The MVP of an Employee Journey Map

Creating an Employee Journey Map is a strategic method of designing an equitable and world-class employee experience. But it can be a daunting exercise, particularly if you are starting from scratch. However, you don’t have to build out the entire journey all at once to start making a significant impact - and there are tools to help!

Pyn's Employee Journey Mapper makes it easy to create a unique and remarkable employee experience by providing template maps for you to start with. 

In this section, Pyn’s Head of Employee Experience, Stacey Nordwall, shares what it takes to get to an MVP of your Employee Journey Map, based on her experience creating template journeys that will be available in Pyn’s Employee Journey Mapper. 

How to get started on your MVP

A minimum viable product (MVP), is a product with sufficient features that is able to attract early adopters. In the case of an Employee Journey Map, your MVP should be a version of your map with sufficient detail to function as a useful tool for your team (and help you get buy-in from others). 

Getting started can be anything from assembling your team in a room with a whiteboard and sticky notes to using a design tool for virtual asynchronous collaboration. Identify the tools available to your team and pick what works best based on how you collaborate with one another. 

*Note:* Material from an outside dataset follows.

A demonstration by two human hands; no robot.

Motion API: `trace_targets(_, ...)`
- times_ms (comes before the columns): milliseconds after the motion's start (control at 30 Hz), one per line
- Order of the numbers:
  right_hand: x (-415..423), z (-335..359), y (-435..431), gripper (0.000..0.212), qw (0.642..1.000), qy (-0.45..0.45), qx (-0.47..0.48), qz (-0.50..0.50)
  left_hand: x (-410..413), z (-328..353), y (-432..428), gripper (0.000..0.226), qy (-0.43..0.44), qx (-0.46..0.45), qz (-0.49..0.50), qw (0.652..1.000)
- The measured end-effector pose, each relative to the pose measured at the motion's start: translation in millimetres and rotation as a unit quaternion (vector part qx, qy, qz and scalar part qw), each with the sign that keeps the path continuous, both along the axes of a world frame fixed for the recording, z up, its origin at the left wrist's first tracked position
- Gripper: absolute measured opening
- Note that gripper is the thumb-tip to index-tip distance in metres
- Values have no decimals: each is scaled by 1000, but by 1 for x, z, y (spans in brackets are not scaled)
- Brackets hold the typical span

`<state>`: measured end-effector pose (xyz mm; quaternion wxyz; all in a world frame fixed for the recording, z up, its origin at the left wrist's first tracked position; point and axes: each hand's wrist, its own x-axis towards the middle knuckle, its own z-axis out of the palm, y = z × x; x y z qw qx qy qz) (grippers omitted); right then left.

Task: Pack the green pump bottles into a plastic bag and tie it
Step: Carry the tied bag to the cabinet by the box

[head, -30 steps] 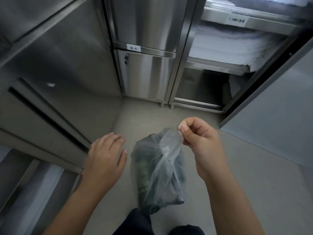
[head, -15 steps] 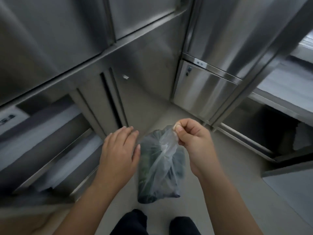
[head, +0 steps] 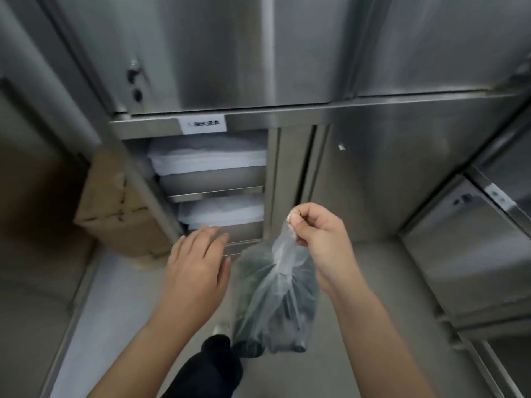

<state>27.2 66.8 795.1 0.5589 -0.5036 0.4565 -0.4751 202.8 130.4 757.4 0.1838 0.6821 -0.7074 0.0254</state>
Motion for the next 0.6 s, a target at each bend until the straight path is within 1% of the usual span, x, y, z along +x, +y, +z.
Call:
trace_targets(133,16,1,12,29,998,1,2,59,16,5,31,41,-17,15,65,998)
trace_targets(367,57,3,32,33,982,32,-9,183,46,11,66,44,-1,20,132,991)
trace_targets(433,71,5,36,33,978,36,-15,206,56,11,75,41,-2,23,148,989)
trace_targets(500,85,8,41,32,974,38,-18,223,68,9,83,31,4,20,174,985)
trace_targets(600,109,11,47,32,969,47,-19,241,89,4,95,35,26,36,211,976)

Next, reflect on what is currently happening or will happen within the next year within the business. Are you hiring and onboarding regularly? Will you be promoting a lot of first-time managers? Do you know folks who will go on parental leave? Have you been experiencing low engagement of employees at a certain tenure? 

Jot down all the high-level moments that you expect your employees to experience over the next year. This is your first draft journey map. 

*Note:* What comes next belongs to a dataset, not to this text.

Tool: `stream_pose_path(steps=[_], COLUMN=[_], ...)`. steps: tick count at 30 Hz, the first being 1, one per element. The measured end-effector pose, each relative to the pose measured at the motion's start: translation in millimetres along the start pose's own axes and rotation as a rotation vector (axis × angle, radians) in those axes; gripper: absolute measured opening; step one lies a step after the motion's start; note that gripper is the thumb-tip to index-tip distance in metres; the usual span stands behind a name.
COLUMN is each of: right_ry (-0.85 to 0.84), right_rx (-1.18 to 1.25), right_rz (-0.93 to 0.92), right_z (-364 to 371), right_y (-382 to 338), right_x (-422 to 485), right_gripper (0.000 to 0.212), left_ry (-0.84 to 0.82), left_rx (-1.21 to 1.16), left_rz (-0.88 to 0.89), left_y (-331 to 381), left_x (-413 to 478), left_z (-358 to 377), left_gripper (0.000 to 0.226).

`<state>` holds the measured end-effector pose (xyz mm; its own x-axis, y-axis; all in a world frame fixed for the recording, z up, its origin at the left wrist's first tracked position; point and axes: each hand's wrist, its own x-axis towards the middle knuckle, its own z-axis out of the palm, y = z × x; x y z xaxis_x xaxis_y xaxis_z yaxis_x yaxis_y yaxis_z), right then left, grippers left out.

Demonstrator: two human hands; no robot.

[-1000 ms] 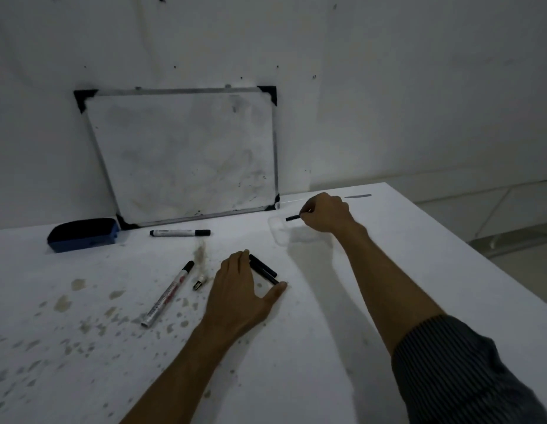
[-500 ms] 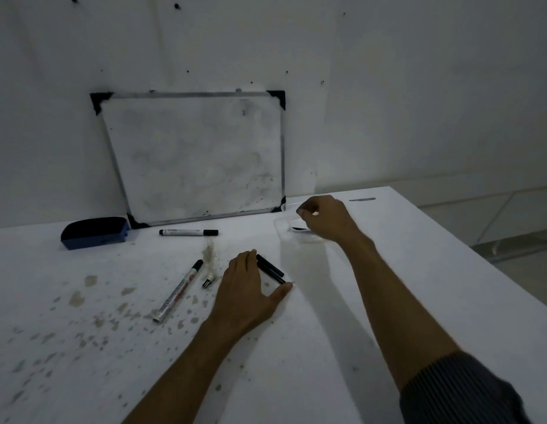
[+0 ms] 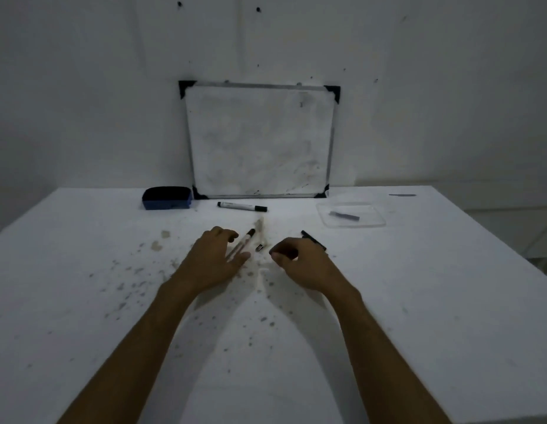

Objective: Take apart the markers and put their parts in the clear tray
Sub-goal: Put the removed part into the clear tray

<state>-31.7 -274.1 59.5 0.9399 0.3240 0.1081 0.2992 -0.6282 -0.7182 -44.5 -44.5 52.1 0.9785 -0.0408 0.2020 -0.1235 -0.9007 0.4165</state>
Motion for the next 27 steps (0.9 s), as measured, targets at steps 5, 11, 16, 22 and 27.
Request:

Then ask yourselves - Does support for any of these moments currently exist? Is it time to update anything?

Use these observations to start small. Focus on what you believe will be the highest impact moment within your company and begin building out your employee journey map around that moment. 

Remy Bleijendaal, Chief People Officer at data.ai explains it this way, “Instead of going for something perfect, start with something small, get going.” Then, once you have your MVP, you can iterate from there.

An MVP for every company size

At early-stage or small companies with HR teams-of-one or smaller teams, you may need to begin by focusing on the big-ticket moments that every employee will experience. This usually means starting with onboarding and offboarding. If you can, add life events such as birthdays, work anniversaries, and parental leave, to also cover those important employee milestones. 

At a mid-sized company with slightly bigger HR teams, you may want to focus on further building out onboarding, by including onboarding buddies and more extensive 90-day plans, as well as building out your first-time manager moments. It’s also important to design your employee journey map to include performance and feedback cycles.

At a larger company, create an employee journey map that includes ongoing manager development and career development, as well as moments that focus on continuing to engage more tenured employees. 

Keep the momentum going

As you continue to build your employee experience, return to the employee journey map to chart the progress you’ve made and decide what’s next. To keep your Employee Journey Map alive and active, Joris Luijke, CEO and co-founder of Pyn recommends revisiting your map on a regular basis, like in quarterly reviews and annual planning meetings, to ensure you’re prioritizing what’s most important next. 

Use the journey map your team has created to engage employees. Show them what the employee journey at your company looks like and how they are being supported across different impactful moments. Ask for their feedback on the map - this way they feel that they are co-creating the employee experience at the company.

The moment before you decide to start a project is often the most overwhelming. It can be hard to know where to begin and the work ahead can feel massive. But, luckily, by reading this guide, you’ve already made the first move!